[Information shown Boundary: Start]

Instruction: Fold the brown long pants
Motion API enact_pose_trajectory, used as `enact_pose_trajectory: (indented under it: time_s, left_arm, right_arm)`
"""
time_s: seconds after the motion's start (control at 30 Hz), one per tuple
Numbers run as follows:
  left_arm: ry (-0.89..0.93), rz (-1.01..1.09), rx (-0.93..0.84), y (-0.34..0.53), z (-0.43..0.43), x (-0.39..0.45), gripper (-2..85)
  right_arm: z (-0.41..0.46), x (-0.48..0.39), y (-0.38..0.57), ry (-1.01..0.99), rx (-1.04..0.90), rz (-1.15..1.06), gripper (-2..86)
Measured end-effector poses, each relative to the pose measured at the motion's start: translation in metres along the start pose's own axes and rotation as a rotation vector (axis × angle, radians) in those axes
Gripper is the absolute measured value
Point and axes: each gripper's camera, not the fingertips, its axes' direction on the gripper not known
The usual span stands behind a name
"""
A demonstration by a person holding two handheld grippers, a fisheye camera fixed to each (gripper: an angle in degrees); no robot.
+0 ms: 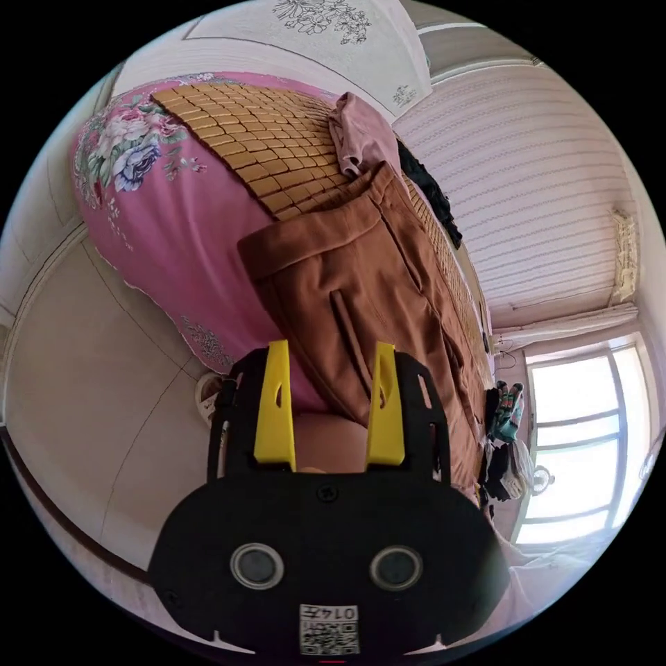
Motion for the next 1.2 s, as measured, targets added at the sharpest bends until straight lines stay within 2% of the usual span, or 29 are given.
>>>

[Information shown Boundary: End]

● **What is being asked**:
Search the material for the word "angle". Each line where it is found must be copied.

● **Exercise answer**:
Measured end-effector poses, each relative to the pose measured at the motion's start: translation in metres along the start pose's own axes and rotation as a rotation vector (axis × angle, radians) in those axes
A demonstration by a person holding two handheld grippers, a fisheye camera fixed to each (gripper: an angle in degrees); no robot.

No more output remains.